Ex-jogador do Vitória denuncia ataques racistas no futebol do exterior

Atacante relatou ofensas nas redes sociais e pediu que familiares fossem preservados

Redação
Foto: Reprodução / Instagram @denijunior95

 

O atacante Denílson Júnior, conhecido como Denílson Pernalonga e com passagem pelo Vitória, tornou público um episódio de racismo sofrido após partida pelo Ratchaburi FC, clube que defende na Tailândia. O jogador relatou que foi alvo de ataques nas redes sociais e fez um apelo para que as mensagens ofensivas não atingissem sua família.

A repercussão ocorreu depois da classificação da equipe na Champions Asiática 2, diante do Persib Bandung, da Indonésia. Em sequência de publicações, o atleta expôs o teor das mensagens e destacou que os insultos também foram direcionados ao perfil da esposa, Mariany Fonte.

“Por favor, parem de atacar a minha família! Meu Instagram é aberto, e esses racistas o usam para me chamar de macaco, gorila, negro e preto. Eu não me importo e por isso meu perfil é aberto para todos. Mas, por favor, peço que poupem meus filhos e minha esposa. Eles não têm culpa de nada. Parem de atacar a minha família”, escreveu.

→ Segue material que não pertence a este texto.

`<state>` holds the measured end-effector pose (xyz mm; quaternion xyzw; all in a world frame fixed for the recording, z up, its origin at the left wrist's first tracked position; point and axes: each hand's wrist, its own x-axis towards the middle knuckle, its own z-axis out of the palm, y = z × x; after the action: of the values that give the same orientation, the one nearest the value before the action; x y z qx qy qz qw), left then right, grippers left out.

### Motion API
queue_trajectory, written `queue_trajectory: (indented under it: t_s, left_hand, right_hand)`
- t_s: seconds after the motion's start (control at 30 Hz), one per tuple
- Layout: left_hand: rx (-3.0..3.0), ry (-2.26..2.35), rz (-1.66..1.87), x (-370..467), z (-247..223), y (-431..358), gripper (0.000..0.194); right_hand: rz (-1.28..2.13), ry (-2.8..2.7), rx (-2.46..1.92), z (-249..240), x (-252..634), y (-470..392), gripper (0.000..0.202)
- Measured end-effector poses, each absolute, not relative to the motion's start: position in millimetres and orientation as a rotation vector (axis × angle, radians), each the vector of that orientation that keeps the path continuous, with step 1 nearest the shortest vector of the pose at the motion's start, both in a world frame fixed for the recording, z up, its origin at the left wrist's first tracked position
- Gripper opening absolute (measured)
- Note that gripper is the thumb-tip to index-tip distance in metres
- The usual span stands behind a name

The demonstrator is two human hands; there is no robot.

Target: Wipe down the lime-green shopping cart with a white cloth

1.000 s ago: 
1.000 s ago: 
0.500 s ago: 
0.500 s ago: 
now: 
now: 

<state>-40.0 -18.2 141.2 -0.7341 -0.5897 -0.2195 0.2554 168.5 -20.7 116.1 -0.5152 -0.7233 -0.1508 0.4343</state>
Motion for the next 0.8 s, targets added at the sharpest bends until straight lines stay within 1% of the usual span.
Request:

No dia seguinte, já em tom mais sereno, Denílson divulgou um posicionamento oficial. O atacante afirmou que o episódio não altera sua trajetória no futebol e reforçou que construiu a carreira com base no trabalho e no respeito.

“Ontem vivi mais um desafio dentro do futebol, mas um daqueles que eu gostaria que não existissem. Os ataques racistas que recebi nas redes sociais após a partida em que conquistamos a classificação para a próxima fase da AFC não me abalam. Não me definem. Sei quem eu sou, de onde venho e tudo o que construí até aqui com trabalho, respeito e dedicação”, completou.

Aos 30 anos, Denílson acumula carreira marcada por passagens em diferentes países. Revelado pelo Fluminense, o atacante atuou pelo Vitória em 2018, quando disputou 27 partidas e marcou 11 gols. O currículo também inclui experiências no futebol europeu, asiático e do Oriente Médio, até chegar ao Ratchaburi, clube que defende desde 2025.